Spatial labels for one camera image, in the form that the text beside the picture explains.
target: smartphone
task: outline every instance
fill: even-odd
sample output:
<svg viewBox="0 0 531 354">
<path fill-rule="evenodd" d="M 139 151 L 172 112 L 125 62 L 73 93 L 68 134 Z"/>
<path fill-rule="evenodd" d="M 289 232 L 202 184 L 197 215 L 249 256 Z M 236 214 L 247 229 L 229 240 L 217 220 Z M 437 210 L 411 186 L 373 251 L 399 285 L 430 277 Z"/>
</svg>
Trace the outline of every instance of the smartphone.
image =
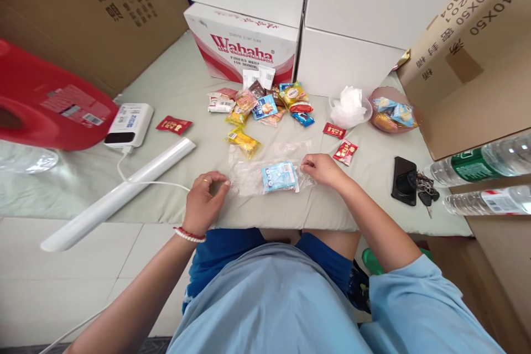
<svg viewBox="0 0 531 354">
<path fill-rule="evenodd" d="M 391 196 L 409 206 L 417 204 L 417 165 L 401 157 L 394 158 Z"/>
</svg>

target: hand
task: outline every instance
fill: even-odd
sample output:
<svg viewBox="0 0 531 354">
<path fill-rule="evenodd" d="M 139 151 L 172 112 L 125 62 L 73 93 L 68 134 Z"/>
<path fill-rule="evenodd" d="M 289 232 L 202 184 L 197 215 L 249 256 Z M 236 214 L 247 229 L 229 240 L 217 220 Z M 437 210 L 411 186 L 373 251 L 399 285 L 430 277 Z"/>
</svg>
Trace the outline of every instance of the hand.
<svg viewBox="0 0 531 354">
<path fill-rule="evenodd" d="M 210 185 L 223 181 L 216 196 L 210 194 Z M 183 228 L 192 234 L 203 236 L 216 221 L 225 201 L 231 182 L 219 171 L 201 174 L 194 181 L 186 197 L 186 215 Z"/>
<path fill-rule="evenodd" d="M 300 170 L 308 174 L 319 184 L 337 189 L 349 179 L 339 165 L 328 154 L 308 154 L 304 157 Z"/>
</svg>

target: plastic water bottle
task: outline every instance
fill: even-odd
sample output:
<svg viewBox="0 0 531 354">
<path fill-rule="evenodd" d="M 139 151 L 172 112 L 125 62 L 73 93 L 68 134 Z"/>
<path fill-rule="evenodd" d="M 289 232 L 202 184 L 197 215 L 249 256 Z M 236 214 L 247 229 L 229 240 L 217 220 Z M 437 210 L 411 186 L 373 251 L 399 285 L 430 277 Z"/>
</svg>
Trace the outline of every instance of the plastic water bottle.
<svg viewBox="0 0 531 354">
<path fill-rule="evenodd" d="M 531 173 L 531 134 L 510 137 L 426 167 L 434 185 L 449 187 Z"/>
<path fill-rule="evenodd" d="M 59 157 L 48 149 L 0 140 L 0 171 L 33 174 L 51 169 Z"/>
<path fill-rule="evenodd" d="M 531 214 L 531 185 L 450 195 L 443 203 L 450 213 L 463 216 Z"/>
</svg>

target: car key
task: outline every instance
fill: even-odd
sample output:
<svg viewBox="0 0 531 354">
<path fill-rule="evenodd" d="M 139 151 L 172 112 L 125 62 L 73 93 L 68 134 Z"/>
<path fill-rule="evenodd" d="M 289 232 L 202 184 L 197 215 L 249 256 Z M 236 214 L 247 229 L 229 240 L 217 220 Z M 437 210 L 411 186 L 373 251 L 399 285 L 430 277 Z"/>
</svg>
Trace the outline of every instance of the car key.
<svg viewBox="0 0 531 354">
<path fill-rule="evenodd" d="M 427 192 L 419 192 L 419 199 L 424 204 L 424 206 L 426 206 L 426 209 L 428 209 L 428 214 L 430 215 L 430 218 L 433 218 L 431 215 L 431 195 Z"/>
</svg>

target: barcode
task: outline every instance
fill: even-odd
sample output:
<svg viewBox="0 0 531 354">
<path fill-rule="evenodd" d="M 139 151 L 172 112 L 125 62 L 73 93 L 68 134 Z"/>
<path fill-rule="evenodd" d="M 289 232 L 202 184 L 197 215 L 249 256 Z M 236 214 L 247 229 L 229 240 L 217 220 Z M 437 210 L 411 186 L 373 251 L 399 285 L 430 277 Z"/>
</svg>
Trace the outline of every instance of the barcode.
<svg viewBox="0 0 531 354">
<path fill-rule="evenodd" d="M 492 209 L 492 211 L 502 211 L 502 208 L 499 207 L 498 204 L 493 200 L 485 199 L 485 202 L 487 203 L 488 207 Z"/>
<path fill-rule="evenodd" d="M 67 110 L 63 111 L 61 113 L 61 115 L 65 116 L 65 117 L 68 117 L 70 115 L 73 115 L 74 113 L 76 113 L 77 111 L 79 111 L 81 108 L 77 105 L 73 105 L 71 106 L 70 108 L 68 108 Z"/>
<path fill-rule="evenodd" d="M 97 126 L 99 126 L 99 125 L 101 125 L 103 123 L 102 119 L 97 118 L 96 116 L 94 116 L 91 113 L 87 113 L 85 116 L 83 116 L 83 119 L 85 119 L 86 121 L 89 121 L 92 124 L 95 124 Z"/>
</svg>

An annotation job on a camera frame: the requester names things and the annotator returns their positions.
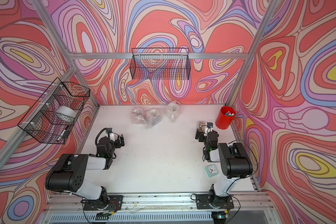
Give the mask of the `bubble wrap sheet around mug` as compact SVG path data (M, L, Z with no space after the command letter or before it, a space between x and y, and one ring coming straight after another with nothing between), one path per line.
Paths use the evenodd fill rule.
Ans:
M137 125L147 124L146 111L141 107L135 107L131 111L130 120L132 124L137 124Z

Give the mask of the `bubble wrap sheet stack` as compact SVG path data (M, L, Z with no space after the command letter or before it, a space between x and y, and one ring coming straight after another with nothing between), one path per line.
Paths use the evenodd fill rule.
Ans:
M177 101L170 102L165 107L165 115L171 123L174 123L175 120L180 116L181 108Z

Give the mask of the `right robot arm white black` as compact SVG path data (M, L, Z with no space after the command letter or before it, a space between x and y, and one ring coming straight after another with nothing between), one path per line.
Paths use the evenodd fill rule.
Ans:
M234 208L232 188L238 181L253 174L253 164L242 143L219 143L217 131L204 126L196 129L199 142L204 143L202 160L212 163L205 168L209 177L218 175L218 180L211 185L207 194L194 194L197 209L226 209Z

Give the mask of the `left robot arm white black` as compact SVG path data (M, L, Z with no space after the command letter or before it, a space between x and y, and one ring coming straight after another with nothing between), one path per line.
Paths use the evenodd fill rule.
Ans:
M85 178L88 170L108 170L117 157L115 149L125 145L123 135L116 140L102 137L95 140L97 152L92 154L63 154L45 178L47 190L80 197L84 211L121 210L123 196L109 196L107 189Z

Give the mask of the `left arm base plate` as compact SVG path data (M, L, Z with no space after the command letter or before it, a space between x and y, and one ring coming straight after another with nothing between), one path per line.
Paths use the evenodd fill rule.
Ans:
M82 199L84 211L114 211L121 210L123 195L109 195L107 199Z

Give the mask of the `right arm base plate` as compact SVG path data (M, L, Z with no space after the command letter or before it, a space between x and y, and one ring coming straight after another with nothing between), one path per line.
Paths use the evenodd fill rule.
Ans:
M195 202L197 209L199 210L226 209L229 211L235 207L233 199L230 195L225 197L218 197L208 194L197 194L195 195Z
--*--
Transcribe the material exactly, leaving every picture out.

Spatial labels for one camera image, in the form that the text beside the picture explains.
target: smartphone
task: outline every instance
fill: even-odd
sample output:
<svg viewBox="0 0 531 354">
<path fill-rule="evenodd" d="M 139 151 L 172 112 L 125 62 L 73 93 L 68 134 Z"/>
<path fill-rule="evenodd" d="M 289 232 L 202 184 L 197 215 L 249 256 Z M 236 214 L 247 229 L 229 240 L 217 220 Z M 437 210 L 411 186 L 373 251 L 399 285 L 430 277 Z"/>
</svg>
Trace the outline of every instance of the smartphone.
image =
<svg viewBox="0 0 531 354">
<path fill-rule="evenodd" d="M 391 196 L 409 206 L 417 204 L 417 165 L 401 157 L 394 158 Z"/>
</svg>

target: hand
task: outline every instance
fill: even-odd
sample output:
<svg viewBox="0 0 531 354">
<path fill-rule="evenodd" d="M 139 151 L 172 112 L 125 62 L 73 93 L 68 134 Z"/>
<path fill-rule="evenodd" d="M 289 232 L 202 184 L 197 215 L 249 256 Z M 236 214 L 247 229 L 229 240 L 217 220 Z M 437 210 L 411 186 L 373 251 L 399 285 L 430 277 Z"/>
</svg>
Trace the outline of every instance of the hand.
<svg viewBox="0 0 531 354">
<path fill-rule="evenodd" d="M 210 185 L 223 181 L 216 196 L 210 194 Z M 183 228 L 192 234 L 203 236 L 216 221 L 225 201 L 231 182 L 219 171 L 201 174 L 194 181 L 186 197 L 186 215 Z"/>
<path fill-rule="evenodd" d="M 300 170 L 308 174 L 319 184 L 337 189 L 349 179 L 339 165 L 328 154 L 308 154 L 304 157 Z"/>
</svg>

target: plastic water bottle
task: outline every instance
fill: even-odd
sample output:
<svg viewBox="0 0 531 354">
<path fill-rule="evenodd" d="M 139 151 L 172 112 L 125 62 L 73 93 L 68 134 Z"/>
<path fill-rule="evenodd" d="M 289 232 L 202 184 L 197 215 L 249 256 Z M 236 214 L 247 229 L 229 240 L 217 220 Z M 437 210 L 411 186 L 373 251 L 399 285 L 430 277 Z"/>
</svg>
Trace the outline of every instance of the plastic water bottle.
<svg viewBox="0 0 531 354">
<path fill-rule="evenodd" d="M 531 173 L 531 134 L 510 137 L 426 167 L 434 185 L 449 187 Z"/>
<path fill-rule="evenodd" d="M 59 157 L 48 149 L 0 140 L 0 171 L 33 174 L 51 169 Z"/>
<path fill-rule="evenodd" d="M 531 214 L 531 185 L 450 195 L 443 203 L 450 213 L 463 216 Z"/>
</svg>

target: car key
task: outline every instance
fill: even-odd
sample output:
<svg viewBox="0 0 531 354">
<path fill-rule="evenodd" d="M 139 151 L 172 112 L 125 62 L 73 93 L 68 134 Z"/>
<path fill-rule="evenodd" d="M 289 232 L 202 184 L 197 215 L 249 256 Z M 236 214 L 247 229 L 229 240 L 217 220 Z M 437 210 L 411 186 L 373 251 L 399 285 L 430 277 Z"/>
</svg>
Trace the outline of every instance of the car key.
<svg viewBox="0 0 531 354">
<path fill-rule="evenodd" d="M 427 192 L 419 192 L 419 199 L 424 204 L 424 206 L 426 206 L 426 209 L 428 209 L 428 214 L 430 215 L 430 218 L 433 218 L 431 215 L 431 195 Z"/>
</svg>

target: barcode
task: outline every instance
fill: even-odd
sample output:
<svg viewBox="0 0 531 354">
<path fill-rule="evenodd" d="M 139 151 L 172 112 L 125 62 L 73 93 L 68 134 Z"/>
<path fill-rule="evenodd" d="M 289 232 L 202 184 L 197 215 L 249 256 Z M 236 214 L 247 229 L 229 240 L 217 220 Z M 437 210 L 411 186 L 373 251 L 399 285 L 430 277 Z"/>
</svg>
Trace the outline of every instance of the barcode.
<svg viewBox="0 0 531 354">
<path fill-rule="evenodd" d="M 492 209 L 492 211 L 502 211 L 502 208 L 499 207 L 498 204 L 493 200 L 485 199 L 485 202 L 487 203 L 488 207 Z"/>
<path fill-rule="evenodd" d="M 67 110 L 63 111 L 61 113 L 61 115 L 65 116 L 65 117 L 68 117 L 70 115 L 73 115 L 74 113 L 76 113 L 77 111 L 79 111 L 81 108 L 77 105 L 73 105 L 71 106 L 70 108 L 68 108 Z"/>
<path fill-rule="evenodd" d="M 97 126 L 99 126 L 99 125 L 101 125 L 103 123 L 102 119 L 97 118 L 96 116 L 94 116 L 91 113 L 87 113 L 85 116 L 83 116 L 83 119 L 85 119 L 86 121 L 89 121 L 92 124 L 95 124 Z"/>
</svg>

An annotation job on a camera frame: the requester names things and the annotator returns their positions.
Give the mask of the `bubble wrap sheet around mug` as compact SVG path data (M, L, Z with no space after the command letter or before it, a space between x and y, and one ring coming straight after another with nothing between), one path per line.
Paths use the evenodd fill rule.
Ans:
M137 125L147 124L146 111L141 107L135 107L131 111L130 120L132 124L137 124Z

Give the mask of the `bubble wrap sheet stack` as compact SVG path data (M, L, Z with no space after the command letter or before it, a space between x and y, and one ring coming straight after another with nothing between), one path per line.
Paths use the evenodd fill rule.
Ans:
M177 101L170 102L165 107L165 115L171 123L174 123L175 120L180 116L181 108Z

Give the mask of the `right robot arm white black` as compact SVG path data (M, L, Z with no space after the command letter or before it, a space between x and y, and one ring coming straight after another with nothing between), one path per line.
Paths use the evenodd fill rule.
Ans:
M234 208L232 188L238 181L253 174L253 164L242 143L219 143L217 131L204 126L196 129L199 142L204 143L202 160L212 163L205 168L209 177L218 175L218 180L211 185L207 194L194 194L197 209L226 209Z

Give the mask of the `left robot arm white black` as compact SVG path data (M, L, Z with no space after the command letter or before it, a space between x and y, and one ring coming straight after another with nothing between), one path per line.
Paths use the evenodd fill rule.
Ans:
M85 178L88 170L108 170L117 157L115 149L125 145L123 135L116 140L102 137L95 140L97 152L92 154L63 154L45 178L47 190L80 197L84 211L121 210L123 196L109 196L107 189Z

Give the mask of the `left arm base plate` as compact SVG path data (M, L, Z with no space after the command letter or before it, a space between x and y, and one ring coming straight after another with nothing between), one path per line.
Paths use the evenodd fill rule.
Ans:
M82 199L84 211L114 211L121 210L123 195L109 195L107 199Z

Give the mask of the `right arm base plate` as compact SVG path data (M, L, Z with no space after the command letter or before it, a space between x and y, and one ring coming straight after another with nothing between), one path per line.
Paths use the evenodd fill rule.
Ans:
M195 202L197 209L199 210L226 209L229 211L235 207L233 199L230 195L225 197L218 197L208 194L197 194L195 195Z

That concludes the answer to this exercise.